À medida que Bernie Sanders cresce nas prévias do Partido Democrata dos Estados Unidos, volta a esquentar o debate em torno da chamada MMT (na sigla em inglês: moderna teoria monetária).

Mas, antes que você vire a página ou clique em outra aba, modestamente me proponho a apresentar os principais aspectos desse importantíssimo debate, aparentemente abstrato e esdrúxulo, mas que não deve e não precisa ficar restrito à gente que se dedica a escarafunchar os meandros da economia. Em pouquíssimas palavras, eu resumiria o assunto da MMT da seguinte maneira:

1) A moeda, prenhe de contradições, é ao mesmo tempo a mais aguda manifestação da socialização da produção e o bem (ativo) primeiro e último (D-D’) da acumulação privada que faz girar o capitalismo.

2) A moeda não tem substância material alguma, seu único lastro é a fé em torno da crença de que permanecerá sendo objeto de fé.
3) A moeda é uma produção social: gestada como resultante das inúmeras operações no sistema de crédito de um país (garantidas e reguladas pelo Estado) e sancionada pela emissão pública de papel-moeda ou por títulos públicos.

4) Logo, a quantidade de moeda em circulação é tecnicamente indeterminada, trata-se de uma escolha essencialmente política.

5) Se assim é, não existe um limite rígido para o gasto público, seja ele financiado pela emissão de papel-moeda ou por endividamento (mas, atenção, o céu não é o limite: em condições de pleno emprego dos recursos humanos e materiais de uma dada sociedade, a criação de moeda passa a ser disfuncional e problemática).

6) Tudo considerado, pode-se dizer que a moeda é uma espécie de chave comutadora entre ESCASSEZ e ABUNDÂNCIA e, nesse sentido, é a expressão mais sintética possível – por isso quase ininteligível – da luta social. Assim, a disputa em torno de sua produção e gestão é a mãe de todas as disputas que fervilham sob a acumulação capitalista.

7) Por conseguinte, há um imenso aparato (teórico e midiático) que se dedica convencer a massa do suposto caráter neutro da moeda e da importância da sacrossanta tarefa de fazer sua gestão de forma científica e independente da vontade dos homens (vide a cruzada pela autonomia do Banco Central, como a que acontece neste momento no Congresso brasileiro).

8) Em suma: a gestação e a gestão da moeda é que definem o grau de escassez vigente em nossa sociedade.

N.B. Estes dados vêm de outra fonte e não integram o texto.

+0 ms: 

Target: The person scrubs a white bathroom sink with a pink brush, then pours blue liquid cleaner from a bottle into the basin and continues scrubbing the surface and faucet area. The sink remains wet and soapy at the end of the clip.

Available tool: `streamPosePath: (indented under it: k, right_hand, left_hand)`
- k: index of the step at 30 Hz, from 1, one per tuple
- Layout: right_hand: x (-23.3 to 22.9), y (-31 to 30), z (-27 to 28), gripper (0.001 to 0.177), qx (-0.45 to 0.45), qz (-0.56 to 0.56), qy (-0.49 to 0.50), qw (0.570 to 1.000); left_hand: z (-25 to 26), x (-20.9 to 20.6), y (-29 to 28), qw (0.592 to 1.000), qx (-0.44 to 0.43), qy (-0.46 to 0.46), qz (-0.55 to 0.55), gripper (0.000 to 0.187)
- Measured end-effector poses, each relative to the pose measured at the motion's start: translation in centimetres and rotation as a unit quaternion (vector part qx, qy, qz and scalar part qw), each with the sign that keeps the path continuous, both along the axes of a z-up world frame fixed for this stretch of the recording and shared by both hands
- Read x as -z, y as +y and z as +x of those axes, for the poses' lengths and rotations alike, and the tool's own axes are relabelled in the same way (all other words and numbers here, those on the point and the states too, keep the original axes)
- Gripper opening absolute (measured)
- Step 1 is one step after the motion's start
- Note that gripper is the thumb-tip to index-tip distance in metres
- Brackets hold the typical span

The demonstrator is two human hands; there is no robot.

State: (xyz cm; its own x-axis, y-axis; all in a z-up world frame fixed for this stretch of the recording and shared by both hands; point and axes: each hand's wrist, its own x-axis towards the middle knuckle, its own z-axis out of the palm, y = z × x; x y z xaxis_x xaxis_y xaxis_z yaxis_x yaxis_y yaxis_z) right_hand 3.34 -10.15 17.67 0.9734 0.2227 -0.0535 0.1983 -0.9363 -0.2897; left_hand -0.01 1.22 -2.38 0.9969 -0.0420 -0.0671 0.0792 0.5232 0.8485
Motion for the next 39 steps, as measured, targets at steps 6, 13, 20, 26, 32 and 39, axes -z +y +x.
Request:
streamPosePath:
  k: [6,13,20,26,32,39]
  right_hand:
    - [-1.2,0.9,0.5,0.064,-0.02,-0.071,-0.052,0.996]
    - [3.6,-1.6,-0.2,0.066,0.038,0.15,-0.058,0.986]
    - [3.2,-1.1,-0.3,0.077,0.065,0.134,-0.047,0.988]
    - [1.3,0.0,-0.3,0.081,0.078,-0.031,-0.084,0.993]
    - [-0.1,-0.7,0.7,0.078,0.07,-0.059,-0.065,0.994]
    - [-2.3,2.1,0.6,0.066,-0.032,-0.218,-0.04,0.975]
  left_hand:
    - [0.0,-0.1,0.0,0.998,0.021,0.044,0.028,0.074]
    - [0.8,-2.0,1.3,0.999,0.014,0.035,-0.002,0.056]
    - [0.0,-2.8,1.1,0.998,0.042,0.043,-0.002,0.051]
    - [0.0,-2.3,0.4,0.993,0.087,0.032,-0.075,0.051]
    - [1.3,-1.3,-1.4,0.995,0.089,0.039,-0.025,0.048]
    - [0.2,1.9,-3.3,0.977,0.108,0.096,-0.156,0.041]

E essa escassez – arbitrada pelos homens e não mais definida por condições objetivas como ocorria até duzentos anos atrás – é a variável crítica que permite aos possuidores de capital mantê-lo como tal (valorizado e valorizando-se). Em última instância, a escassez produzida a partir do controle privado sobre o bem público por excelência (a moeda) é a fundamento e a garantia do poder de uns sobre os outros. É na moeda que reside, portanto, o segredo da esfinge do capitalismo.

Nota: o tema não é novo. Marx e Keynes já haviam tratado com acurácia da centralidade da moeda e seu significado crítico na acumulação capitalista. Contudo a máquina ideológica capitalista tratou de anular suas perigosas reflexões. Restou ao marxismo de pé quebrado – e muitas vezes moralista – empunhar a bandeira contra a extração da mais-valia e ao keynesianismo bastardo clamar pela ação do Estado para suprir as falhas de mercado e agir de forma compensatória para dirimir as agruras sociais. Diante desse apagamento da perspectiva crítica da moeda, a tal MMT surgiu nos anos 1990, quase em tom de piada. Randall Wray, um economista heterodoxo norte-americano, nomeou ironicamente como “Modern Monetary theory” um artigo acadêmico no qual discutia essas antigas questões monetárias, que de novo não tinham nada. Anos depois, na campanha eleitoral estadunidense de 2015, o tema foi encampado por B. Sanders nos EUA, jogando luz sobre essa dimensão crucial do capitalismo.